[Saved entries]

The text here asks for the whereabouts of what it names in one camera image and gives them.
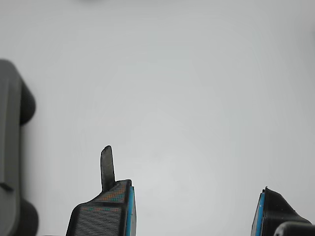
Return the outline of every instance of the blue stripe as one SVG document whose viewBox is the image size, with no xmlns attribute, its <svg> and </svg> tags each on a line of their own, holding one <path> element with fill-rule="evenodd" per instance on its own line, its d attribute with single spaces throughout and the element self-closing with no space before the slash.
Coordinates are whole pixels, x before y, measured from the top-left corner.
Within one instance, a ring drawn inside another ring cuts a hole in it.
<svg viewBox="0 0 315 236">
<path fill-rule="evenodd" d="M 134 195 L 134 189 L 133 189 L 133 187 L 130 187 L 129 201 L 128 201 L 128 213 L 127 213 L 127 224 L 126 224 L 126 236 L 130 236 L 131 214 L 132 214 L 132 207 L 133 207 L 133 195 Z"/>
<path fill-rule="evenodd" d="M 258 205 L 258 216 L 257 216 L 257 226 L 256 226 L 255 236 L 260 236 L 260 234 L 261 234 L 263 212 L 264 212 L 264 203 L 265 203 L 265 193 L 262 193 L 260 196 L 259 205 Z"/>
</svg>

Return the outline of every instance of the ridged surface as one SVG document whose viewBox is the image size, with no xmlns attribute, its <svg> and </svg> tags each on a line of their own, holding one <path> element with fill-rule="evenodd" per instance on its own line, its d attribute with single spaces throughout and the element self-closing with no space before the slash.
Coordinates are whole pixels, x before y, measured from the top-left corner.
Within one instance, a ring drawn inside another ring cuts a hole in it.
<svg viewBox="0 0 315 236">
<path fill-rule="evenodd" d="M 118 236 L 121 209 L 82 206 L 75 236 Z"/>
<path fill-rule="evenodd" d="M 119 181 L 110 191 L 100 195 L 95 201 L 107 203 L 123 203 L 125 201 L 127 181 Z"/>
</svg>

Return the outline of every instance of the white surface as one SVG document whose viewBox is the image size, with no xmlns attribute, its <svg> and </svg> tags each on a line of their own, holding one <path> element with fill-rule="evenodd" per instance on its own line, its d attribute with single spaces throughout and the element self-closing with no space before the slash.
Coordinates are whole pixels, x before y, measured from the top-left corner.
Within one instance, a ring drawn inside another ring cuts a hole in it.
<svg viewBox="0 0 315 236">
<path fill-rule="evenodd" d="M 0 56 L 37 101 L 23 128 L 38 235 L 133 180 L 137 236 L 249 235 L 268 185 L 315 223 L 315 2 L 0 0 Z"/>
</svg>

### [Exercise prompt]
Repeat every record above exactly, but leave out any pictures.

### [Response]
The text here asks for the whereabouts of what it names in one camera image and gives them.
Return the outline of every instance of the blue stripe as one SVG document whose viewBox is the image size, with no xmlns attribute, its <svg> and </svg> tags each on a line of their own, holding one <path> element with fill-rule="evenodd" per instance on its own line, its d attribute with single spaces throughout and the element self-closing with no space before the slash.
Coordinates are whole pixels, x before y, measured from the top-left corner.
Within one instance, a ring drawn inside another ring cuts a hole in it.
<svg viewBox="0 0 315 236">
<path fill-rule="evenodd" d="M 134 195 L 134 189 L 133 189 L 133 187 L 130 187 L 129 201 L 128 201 L 128 213 L 127 213 L 127 224 L 126 224 L 126 236 L 130 236 L 131 214 L 132 214 L 132 207 L 133 207 L 133 195 Z"/>
<path fill-rule="evenodd" d="M 258 205 L 258 216 L 257 216 L 257 226 L 256 226 L 255 236 L 260 236 L 260 234 L 261 234 L 263 212 L 264 212 L 264 203 L 265 203 L 265 193 L 262 193 L 260 196 L 259 205 Z"/>
</svg>

Return the outline of every instance of the ridged surface as one SVG document whose viewBox is the image size, with no xmlns attribute, its <svg> and </svg> tags each on a line of their own, holding one <path> element with fill-rule="evenodd" per instance on its own line, its d attribute with single spaces throughout and the element self-closing with no space before the slash.
Coordinates are whole pixels, x before y, measured from the top-left corner.
Within one instance, a ring drawn inside another ring cuts a hole in it.
<svg viewBox="0 0 315 236">
<path fill-rule="evenodd" d="M 118 236 L 121 209 L 82 206 L 75 236 Z"/>
<path fill-rule="evenodd" d="M 119 181 L 110 191 L 100 195 L 95 201 L 107 203 L 123 203 L 125 201 L 127 181 Z"/>
</svg>

Return the outline of every instance of the white surface as one SVG document whose viewBox is the image size, with no xmlns attribute, its <svg> and </svg> tags each on a line of their own, holding one <path> element with fill-rule="evenodd" per instance on its own line, its d attribute with single spaces throughout and the element self-closing with no space before the slash.
Coordinates are whole pixels, x before y, measured from the top-left corner.
Within one instance, a ring drawn inside another ring cuts a hole in it.
<svg viewBox="0 0 315 236">
<path fill-rule="evenodd" d="M 0 56 L 37 101 L 23 128 L 38 235 L 133 180 L 137 236 L 249 235 L 268 185 L 315 223 L 315 2 L 0 0 Z"/>
</svg>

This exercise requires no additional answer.